Look at these numbers for parsing the heise sentences:

 manual:    time 24.56, quality 82.312
 heise:     time 26.82, quality 82.028
 negra:     time 97.68, quality 68.674
 negrahard: time 40.89, quality 79.200

First of all, the original constraint weights perform best of all despite having been rather haphazardly selected from a small number of possible values. Reestimating the weights based on the heise corpus results in a small loss of performance, even though the training used the same data as the evaluation.

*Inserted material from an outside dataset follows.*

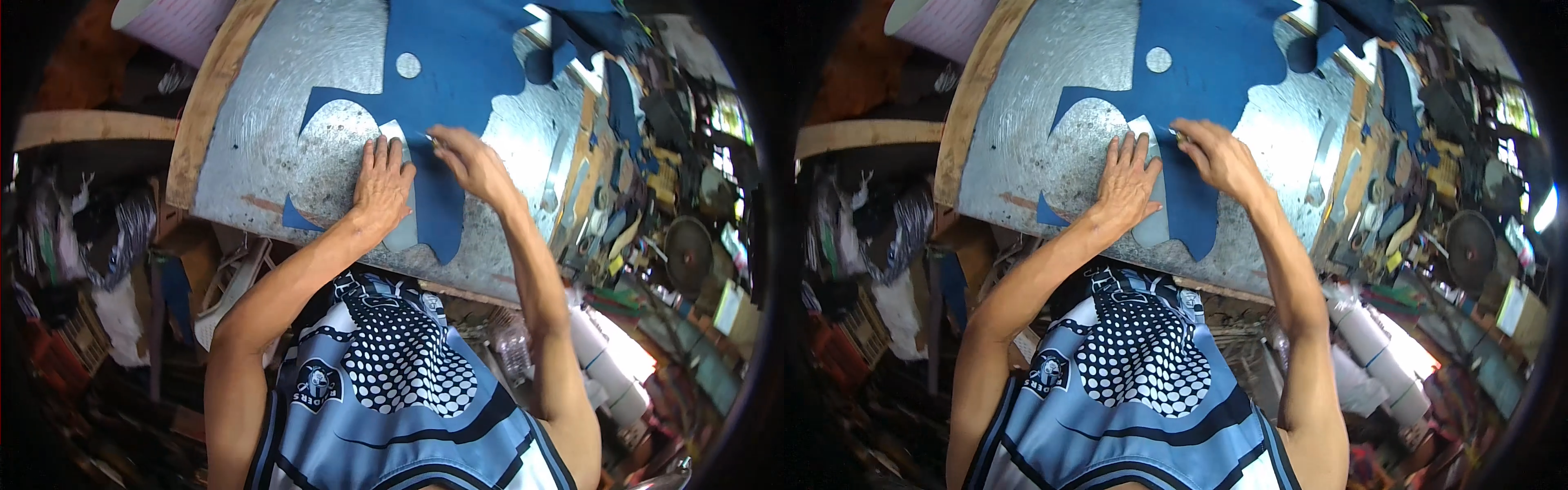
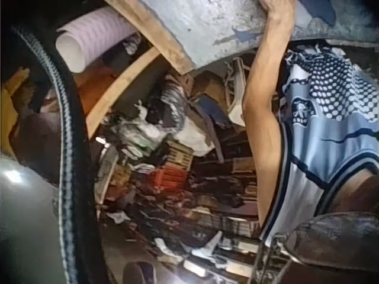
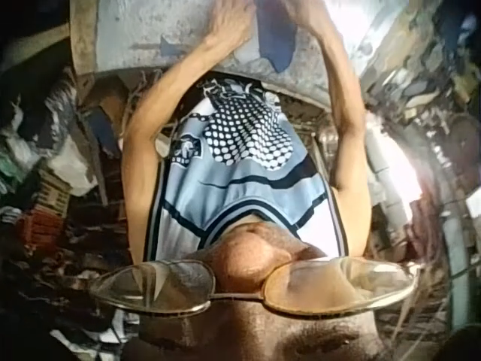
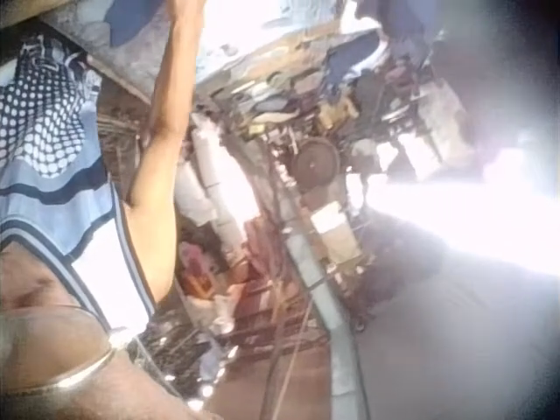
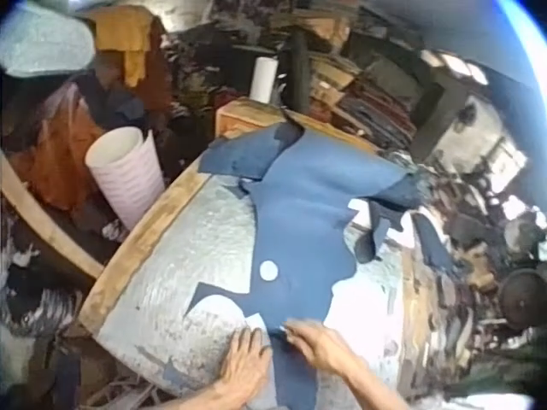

When estimating on the `golden' negra sentences, results are much worse. Two reasons can immediately be given for that: first, the remaining hard conflicts in the not-quite-golden annotations (less than one in ten sentences on average) are enough to make a large number of constraints intended to be hard slightly soft and ruin performance. We can avoid this problem by reverting to the earlier policy of keeping hard constraints hard no matter what. This hardened weight vector was used in the last experiment, and is only slightly worse than the one counted from the heise sentences themselves.

What is more surprising is the much higher parsing time. This is the second influence at work: some very weak preference constraints such as mod_direction were slightly tightened by the counting process, and as a result slipped below frobbing's `ignore' threshold. Where with the original grammar, frobbing never even attempts to correct such conflicts, now it does and usually fails, with a lot of time spent for nothing. Of course we could avoid this effect by forbidding the estimation to decrease a across this threshold, but the parsing accuracy is unlikely to rise much because of that.

I see two possible conclusions: first, we can now honestly answer, `We just make the weights up... but actually you can just estimate them from a corpus, and it works almost as well.' But we have also learnt that hand-tweaking can yield small further improvements, so we should keep inventing weights along with constraint formulas, and perhaps try out different weights if unsure.